As administrator, you can set druid.hive properties to improve Druid-Hive performance.

Performance related druid.hive properties

If Hive and Druid are installed with Ambari, the properties are set and tuned for your cluster automatically. However, you can fine-tune some properties if you detect performance problems with applications that are running the queries. The following list includes some of the Druid properties that can be used by Hive. As an HDP administrator, you can troubleshoot and customize a Hive-Druid integration using these properties.


Property	Description
hive.druid.indexer.segments.granularity	Granularity of the segments created by the Druid storage handler.
hive.druid.indexer.partition.size.max	Maximum number of records per segment partition.
hive.druid.indexer.memory.rownum.max	Maximum number of records in memory while storing data in Druid.
hive.druid.broker.address.default	Address of the Druid broker node.
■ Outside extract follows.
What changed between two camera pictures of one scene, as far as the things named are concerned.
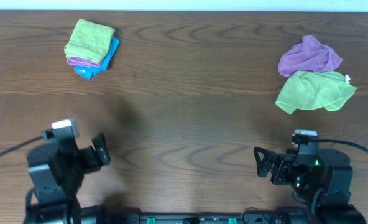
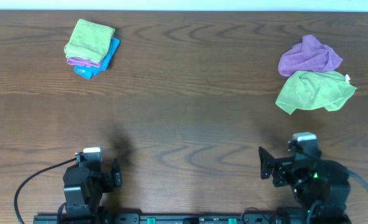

When Hive queries Druid, this address must be declared.
hive.druid.coordinator.address.default	Address of the Druid coordinator node. It is used to check the load status of newly created segments.
hive.druid.select.threshold	When a SELECT query is split, this is the maximum number of rows that Druid attempts to retrieve.
hive.druid.http.numConnection	Number of connections used by the HTTP client.
hive.druid.http.read.timeout	Read timeout period for the HTTP client in ISO8601 format. For example, `P2W, P3M, PT1H30M, PT0.750S` are possible values.
hive.druid.sleep.time	Sleep time between retries in ISO8601 format.
hive.druid.basePersistDirectory	Local temporary directory used to persist intermediate indexing state.
hive.druid.storage.storageDirectory	Deep storage location of Druid.
hive.druid.metadata.base	Default prefix for metadata table names.
hive.druid.metadata.db.type	Metadata database type. The only valid values are "mysql" and "postgresql"
hive.druid.metadata.uri	URI to connect to the database.
hive.druid.working.directory	Default HDFS working directory used to store some intermediate metadata.
hive.druid.maxTries	Maximum number of retries to connect to Druid before throwing an exception.
hive.druid.bitmap.type	Encoding algorithm use to encode the bitmaps.

If you installed both Hive and Druid with Ambari, then do not change any of the hive.druid.* properties other than those above when there are performance issues.